START Records supplied

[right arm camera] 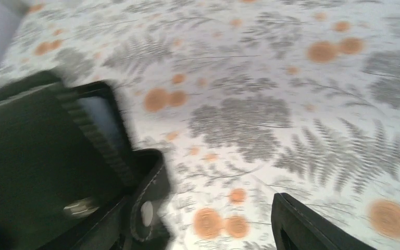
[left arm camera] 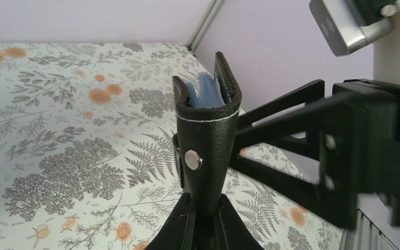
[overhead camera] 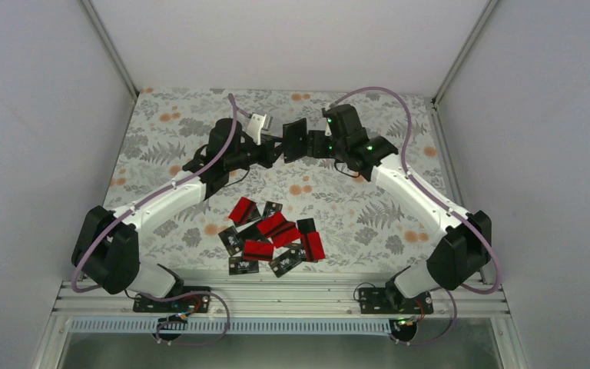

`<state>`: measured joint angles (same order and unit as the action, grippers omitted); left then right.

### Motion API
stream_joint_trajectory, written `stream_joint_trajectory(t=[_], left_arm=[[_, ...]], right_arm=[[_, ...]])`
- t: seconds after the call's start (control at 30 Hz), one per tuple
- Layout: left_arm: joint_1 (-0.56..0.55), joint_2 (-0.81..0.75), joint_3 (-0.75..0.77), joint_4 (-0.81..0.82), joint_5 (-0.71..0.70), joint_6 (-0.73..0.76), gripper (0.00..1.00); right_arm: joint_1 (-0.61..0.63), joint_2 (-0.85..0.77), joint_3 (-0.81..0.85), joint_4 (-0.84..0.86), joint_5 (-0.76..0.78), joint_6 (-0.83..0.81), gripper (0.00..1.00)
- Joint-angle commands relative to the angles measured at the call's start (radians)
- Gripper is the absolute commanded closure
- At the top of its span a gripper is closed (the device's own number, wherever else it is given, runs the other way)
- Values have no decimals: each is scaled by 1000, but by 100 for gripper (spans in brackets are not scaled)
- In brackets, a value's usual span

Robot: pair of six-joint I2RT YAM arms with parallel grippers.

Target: Put the credit cards into the card holder

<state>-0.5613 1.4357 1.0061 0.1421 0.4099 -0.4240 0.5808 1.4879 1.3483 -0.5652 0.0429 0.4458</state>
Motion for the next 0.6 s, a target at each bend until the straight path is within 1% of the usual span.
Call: stream_joint_trajectory(t=[0.0, 0.1, 0.17, 0.23, 0.27, 0.3, 0.4, 0.47, 0.57], left_arm=[[3, -13, 35, -19, -53, 21, 98], [2, -3, 35, -41, -86, 18, 98], [3, 8, 39, -49, -90, 15, 98], [3, 20, 44, -58, -93, 14, 98], [2, 25, 47, -62, -94, 13, 98], [2, 30, 48, -64, -93, 13, 97], [3, 40, 49, -67, -85, 13, 98], [3, 44, 50, -67, -77, 13, 98], [2, 48, 49, -68, -64, 13, 98]], right_arm=[[-52, -34, -19, -78, 265, 46, 35], [-98, -46, -54, -97, 269, 49, 39], [-135, -65, -83, -88, 222, 43, 41], [-162, -101, -126, -31, 91, -2, 42], [-170, -121, -155, 16, -37, -46, 42], [-174, -137, -169, 44, -119, -73, 42], [-173, -169, -194, 102, -315, -108, 43], [-174, -178, -199, 129, -403, -114, 44], [-174, -177, -192, 158, -464, -110, 45]])
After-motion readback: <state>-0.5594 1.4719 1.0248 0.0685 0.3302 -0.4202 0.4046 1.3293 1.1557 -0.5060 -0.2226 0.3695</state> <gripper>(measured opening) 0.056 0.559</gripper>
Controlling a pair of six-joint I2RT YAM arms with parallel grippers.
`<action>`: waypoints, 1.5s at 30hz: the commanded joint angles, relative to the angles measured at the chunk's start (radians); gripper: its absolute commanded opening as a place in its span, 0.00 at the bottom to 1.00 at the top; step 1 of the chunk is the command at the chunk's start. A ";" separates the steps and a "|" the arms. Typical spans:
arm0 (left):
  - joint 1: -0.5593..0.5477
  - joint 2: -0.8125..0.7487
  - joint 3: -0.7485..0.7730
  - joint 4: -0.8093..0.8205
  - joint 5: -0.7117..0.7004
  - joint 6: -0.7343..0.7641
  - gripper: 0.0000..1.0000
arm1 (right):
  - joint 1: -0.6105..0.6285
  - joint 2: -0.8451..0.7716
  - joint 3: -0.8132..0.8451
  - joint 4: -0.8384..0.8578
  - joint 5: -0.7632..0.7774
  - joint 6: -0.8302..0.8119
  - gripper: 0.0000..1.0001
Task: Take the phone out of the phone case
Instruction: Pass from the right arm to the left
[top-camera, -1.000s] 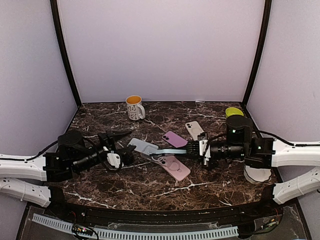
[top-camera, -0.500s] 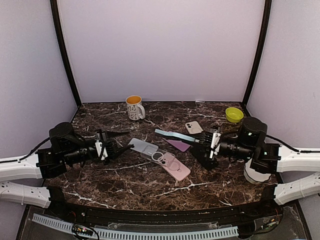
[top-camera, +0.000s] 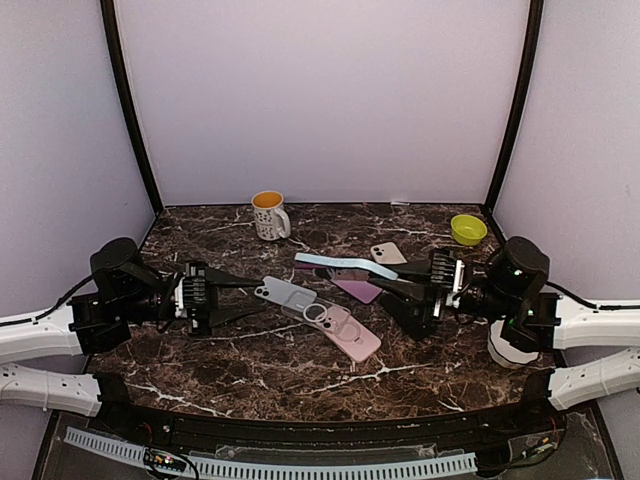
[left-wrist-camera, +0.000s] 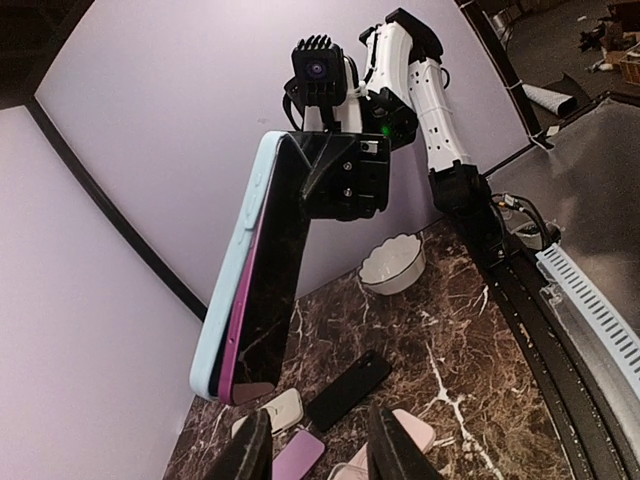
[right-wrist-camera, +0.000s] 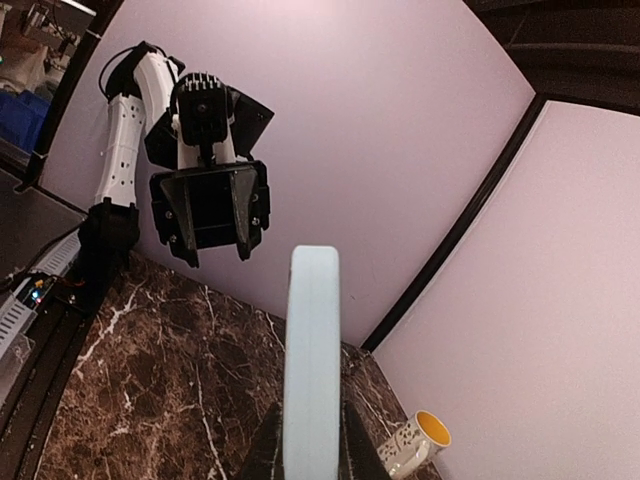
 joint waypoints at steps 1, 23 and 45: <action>0.004 -0.021 0.031 0.051 0.082 -0.069 0.35 | -0.005 -0.007 -0.010 0.246 -0.088 0.102 0.00; 0.004 -0.004 0.024 0.098 0.217 -0.136 0.31 | 0.006 0.095 0.025 0.404 -0.267 0.276 0.00; 0.004 0.035 0.033 0.063 0.260 -0.128 0.29 | 0.048 0.174 0.043 0.503 -0.294 0.310 0.00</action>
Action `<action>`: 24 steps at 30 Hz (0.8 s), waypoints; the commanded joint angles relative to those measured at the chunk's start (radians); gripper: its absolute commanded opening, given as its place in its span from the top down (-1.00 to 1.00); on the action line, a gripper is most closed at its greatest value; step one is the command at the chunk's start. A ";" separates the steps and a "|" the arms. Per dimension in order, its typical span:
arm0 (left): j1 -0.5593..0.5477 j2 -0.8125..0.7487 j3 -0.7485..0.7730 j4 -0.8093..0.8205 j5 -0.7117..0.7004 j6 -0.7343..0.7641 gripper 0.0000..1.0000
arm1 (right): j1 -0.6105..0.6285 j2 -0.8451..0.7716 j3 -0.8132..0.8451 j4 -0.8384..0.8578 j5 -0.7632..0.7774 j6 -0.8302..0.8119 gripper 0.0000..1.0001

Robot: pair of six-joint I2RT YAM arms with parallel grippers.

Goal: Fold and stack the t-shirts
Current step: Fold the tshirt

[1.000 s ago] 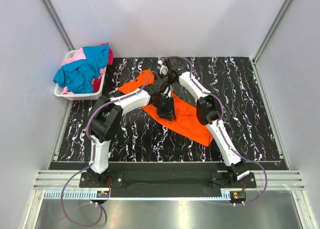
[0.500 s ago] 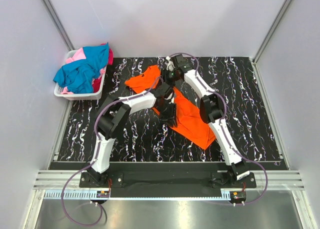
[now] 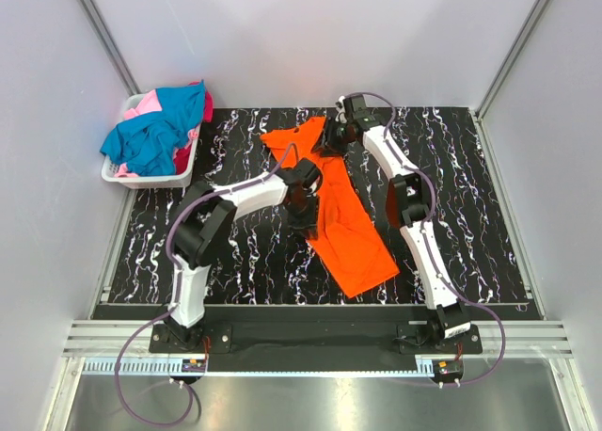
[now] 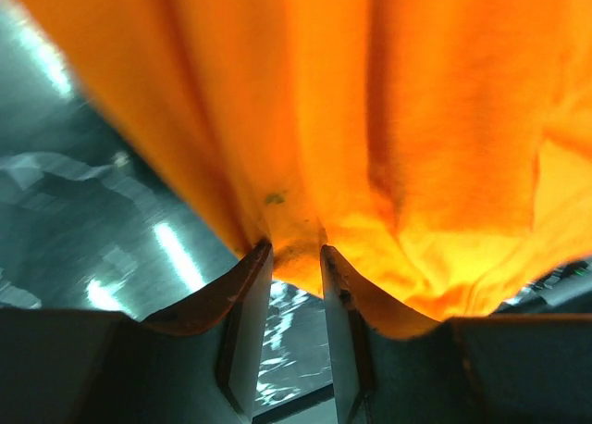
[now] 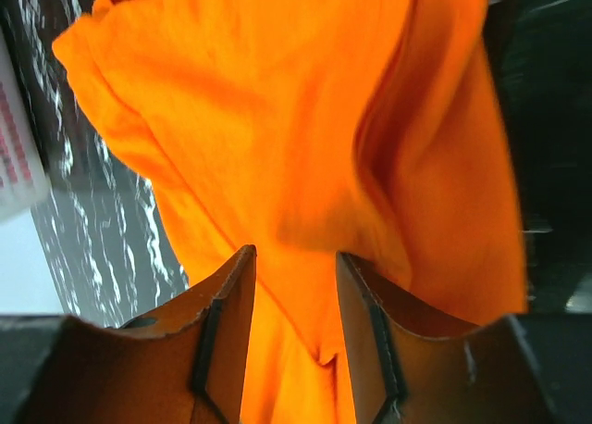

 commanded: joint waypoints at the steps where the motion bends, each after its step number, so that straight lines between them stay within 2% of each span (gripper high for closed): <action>1: 0.015 -0.029 -0.123 -0.140 -0.179 -0.006 0.29 | -0.042 0.039 0.021 0.029 0.140 0.017 0.05; 10: 0.065 -0.130 -0.246 -0.140 -0.221 -0.024 0.30 | -0.051 0.027 0.009 0.034 0.180 0.033 0.07; 14: 0.100 -0.172 -0.252 -0.140 -0.217 -0.012 0.29 | -0.051 0.034 0.017 0.046 0.179 0.046 0.07; 24: 0.108 -0.273 -0.230 -0.088 -0.101 0.036 0.29 | -0.058 0.063 0.044 0.092 0.220 0.065 0.07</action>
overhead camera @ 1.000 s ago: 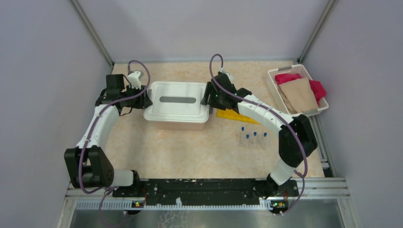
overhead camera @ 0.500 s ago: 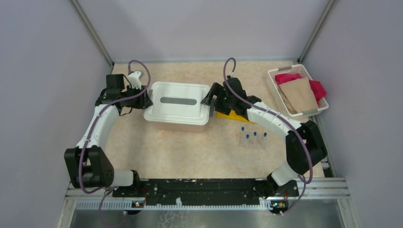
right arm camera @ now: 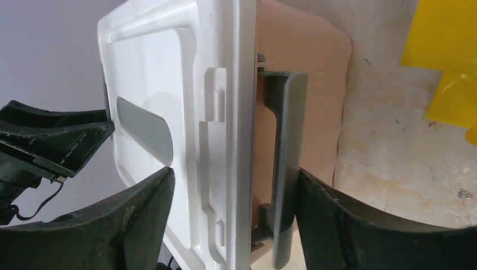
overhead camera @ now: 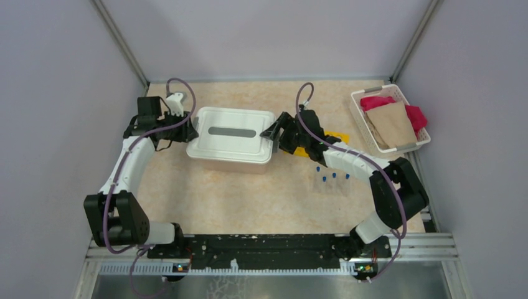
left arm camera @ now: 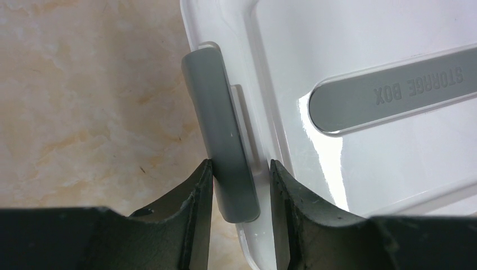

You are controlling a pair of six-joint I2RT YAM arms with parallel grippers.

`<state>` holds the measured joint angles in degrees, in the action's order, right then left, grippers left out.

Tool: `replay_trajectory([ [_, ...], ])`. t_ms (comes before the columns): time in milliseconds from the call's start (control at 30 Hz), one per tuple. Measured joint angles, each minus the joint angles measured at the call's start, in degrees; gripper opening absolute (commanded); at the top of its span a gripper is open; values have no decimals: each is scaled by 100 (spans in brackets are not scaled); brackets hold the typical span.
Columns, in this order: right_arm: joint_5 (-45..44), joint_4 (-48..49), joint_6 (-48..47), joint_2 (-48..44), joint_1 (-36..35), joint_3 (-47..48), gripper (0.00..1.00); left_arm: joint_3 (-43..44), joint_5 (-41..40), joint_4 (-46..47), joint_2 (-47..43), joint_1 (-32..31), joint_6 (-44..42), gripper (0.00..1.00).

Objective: Organize the chemistry lab equipment

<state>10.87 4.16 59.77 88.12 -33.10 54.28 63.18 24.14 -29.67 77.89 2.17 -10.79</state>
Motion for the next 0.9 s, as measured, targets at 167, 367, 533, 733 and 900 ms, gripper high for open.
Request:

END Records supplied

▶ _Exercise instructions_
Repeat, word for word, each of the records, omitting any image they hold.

▶ _Solution_
[right arm camera] 
[left arm camera] 
[overhead camera] 

`<state>`: measured joint angles (same order and unit as the action, grippers omitted); left then right.

### Motion API
stream_joint_trajectory, written `stream_joint_trajectory(t=[_], left_arm=[[_, ...]], right_arm=[[_, ...]])`
- t: seconds after the call's start (control at 30 Hz), one per tuple
- Layout: left_arm: joint_1 (-0.56..0.55), joint_2 (-0.81..0.75), joint_3 (-0.75..0.77), joint_4 (-0.81..0.82), joint_5 (-0.71..0.70), joint_6 (-0.73..0.76), gripper (0.00..1.00); right_arm: joint_1 (-0.61..0.63), joint_2 (-0.85..0.77), joint_3 (-0.81..0.85), joint_4 (-0.84..0.86), joint_5 (-0.76..0.78), joint_6 (-0.83..0.81), gripper (0.00..1.00)
- Joint-angle commands relative to the angles measured at the call's start (radians)
- Gripper is the absolute commanded closure
- At the top of its span a gripper is closed (the device's own number, wherever else it is given, runs the other way)
- Values have no decimals: each is scaled by 1000, but by 100 for gripper (spans in brackets are not scaled)
- In brackets, a value's usual span

Robot: pair of six-joint I2RT YAM arms with parallel grippers.

Target: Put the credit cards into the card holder

<state>-0.5613 1.4357 1.0061 0.1421 0.4099 -0.4240 0.5808 1.4879 1.3483 -0.5652 0.0429 0.4458</state>
Motion for the next 0.6 s, a target at each bend until the straight path is within 1% of the usual span.
Call: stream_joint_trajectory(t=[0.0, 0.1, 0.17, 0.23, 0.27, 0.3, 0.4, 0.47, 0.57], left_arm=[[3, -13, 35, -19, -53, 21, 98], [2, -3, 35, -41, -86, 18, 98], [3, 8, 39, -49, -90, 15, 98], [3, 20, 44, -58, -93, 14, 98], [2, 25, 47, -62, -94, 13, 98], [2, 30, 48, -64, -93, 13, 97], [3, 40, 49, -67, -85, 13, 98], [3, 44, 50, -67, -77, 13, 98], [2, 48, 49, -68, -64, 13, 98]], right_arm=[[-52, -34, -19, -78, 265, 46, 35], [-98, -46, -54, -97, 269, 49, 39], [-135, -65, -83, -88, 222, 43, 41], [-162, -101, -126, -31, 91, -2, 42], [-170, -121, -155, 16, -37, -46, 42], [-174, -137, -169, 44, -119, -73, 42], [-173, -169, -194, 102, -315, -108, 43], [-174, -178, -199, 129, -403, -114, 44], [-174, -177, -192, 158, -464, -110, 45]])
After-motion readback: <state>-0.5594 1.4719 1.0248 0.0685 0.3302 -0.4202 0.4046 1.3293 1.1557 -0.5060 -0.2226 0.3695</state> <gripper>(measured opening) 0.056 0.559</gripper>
Controlling a pair of six-joint I2RT YAM arms with parallel grippers.
`<action>`: waypoints, 1.5s at 30hz: the commanded joint angles, relative to the angles measured at the chunk's start (radians); gripper: its absolute commanded opening as a place in its span, 0.00 at the bottom to 1.00 at the top; step 1 of the chunk is the command at the chunk's start. A ";" separates the steps and a "|" the arms. Typical spans:
arm0 (left):
  - joint 1: -0.5593..0.5477
  - joint 2: -0.8125..0.7487
  - joint 3: -0.7485..0.7730
  - joint 4: -0.8093..0.8205
  - joint 5: -0.7117..0.7004
  - joint 6: -0.7343..0.7641
  - gripper: 0.0000..1.0000
arm1 (right):
  - joint 1: -0.6105..0.6285
  - joint 2: -0.8451..0.7716
  - joint 3: -0.8132..0.8451
  - joint 4: -0.8384..0.8578
  - joint 5: -0.7632..0.7774
  - joint 6: -0.8302..0.8119
  - gripper: 0.0000..1.0001
Task: Take the phone out of the phone case
Instruction: Pass from the right arm to the left
[top-camera, -1.000s] 
[top-camera, -0.500s] 
[top-camera, +0.000s] 
[left-wrist-camera, +0.000s] 
[right-wrist-camera, +0.000s] 
 joint waypoints at steps 1, 23 and 45: <action>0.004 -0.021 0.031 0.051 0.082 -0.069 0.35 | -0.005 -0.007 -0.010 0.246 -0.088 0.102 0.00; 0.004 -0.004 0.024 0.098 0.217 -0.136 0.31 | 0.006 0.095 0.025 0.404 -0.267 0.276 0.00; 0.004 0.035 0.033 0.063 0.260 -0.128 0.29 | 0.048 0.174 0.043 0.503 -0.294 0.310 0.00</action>
Action `<action>`: 24 steps at 30 Hz (0.8 s), waypoints; the commanded joint angles relative to those measured at the chunk's start (radians); gripper: its absolute commanded opening, given as its place in its span from the top down (-1.00 to 1.00); on the action line, a gripper is most closed at its greatest value; step one is the command at the chunk's start. A ";" separates the steps and a "|" the arms. Per dimension in order, its typical span:
arm0 (left): j1 -0.5593..0.5477 j2 -0.8125..0.7487 j3 -0.7485..0.7730 j4 -0.8093..0.8205 j5 -0.7117..0.7004 j6 -0.7343..0.7641 gripper 0.0000..1.0000
arm1 (right): j1 -0.6105..0.6285 j2 -0.8451..0.7716 j3 -0.8132..0.8451 j4 -0.8384..0.8578 j5 -0.7632..0.7774 j6 -0.8302..0.8119 gripper 0.0000..1.0001

Robot: pair of six-joint I2RT YAM arms with parallel grippers.

Goal: Fold and stack the t-shirts
Current step: Fold the tshirt

[1.000 s ago] 
[0.500 s ago] 
[now] 
[now] 
[now] 

 commanded: joint waypoints at the steps where the motion bends, each after its step number, so that straight lines between them stay within 2% of each span (gripper high for closed): <action>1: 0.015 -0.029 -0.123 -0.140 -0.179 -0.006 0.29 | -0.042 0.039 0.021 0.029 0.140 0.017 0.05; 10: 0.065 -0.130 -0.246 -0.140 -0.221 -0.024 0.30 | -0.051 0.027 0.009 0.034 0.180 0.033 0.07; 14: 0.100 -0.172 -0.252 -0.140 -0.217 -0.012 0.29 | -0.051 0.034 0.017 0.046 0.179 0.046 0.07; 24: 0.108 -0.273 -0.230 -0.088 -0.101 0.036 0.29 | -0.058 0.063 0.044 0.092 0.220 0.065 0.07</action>
overhead camera @ 1.000 s ago: 
overhead camera @ 0.500 s ago: 
right arm camera @ now: 
overhead camera @ now: 
left arm camera @ now: 

You are controlling a pair of six-joint I2RT YAM arms with parallel grippers.

`<state>` holds the measured joint angles in degrees, in the action's order, right then left, grippers left out.

Tool: `replay_trajectory([ [_, ...], ])`. t_ms (comes before the columns): time in milliseconds from the call's start (control at 30 Hz), one per tuple. Measured joint angles, each minus the joint angles measured at the call's start, in degrees; gripper opening absolute (commanded); at the top of its span a gripper is open; values have no decimals: each is scaled by 100 (spans in brackets are not scaled); brackets hold the typical span.
Columns, in this order: right_arm: joint_5 (-45..44), joint_4 (-48..49), joint_6 (-48..47), joint_2 (-48..44), joint_1 (-36..35), joint_3 (-47..48), gripper (0.00..1.00); left_arm: joint_3 (-43..44), joint_5 (-41..40), joint_4 (-46..47), joint_2 (-47..43), joint_1 (-32..31), joint_6 (-44..42), gripper (0.00..1.00).

Objective: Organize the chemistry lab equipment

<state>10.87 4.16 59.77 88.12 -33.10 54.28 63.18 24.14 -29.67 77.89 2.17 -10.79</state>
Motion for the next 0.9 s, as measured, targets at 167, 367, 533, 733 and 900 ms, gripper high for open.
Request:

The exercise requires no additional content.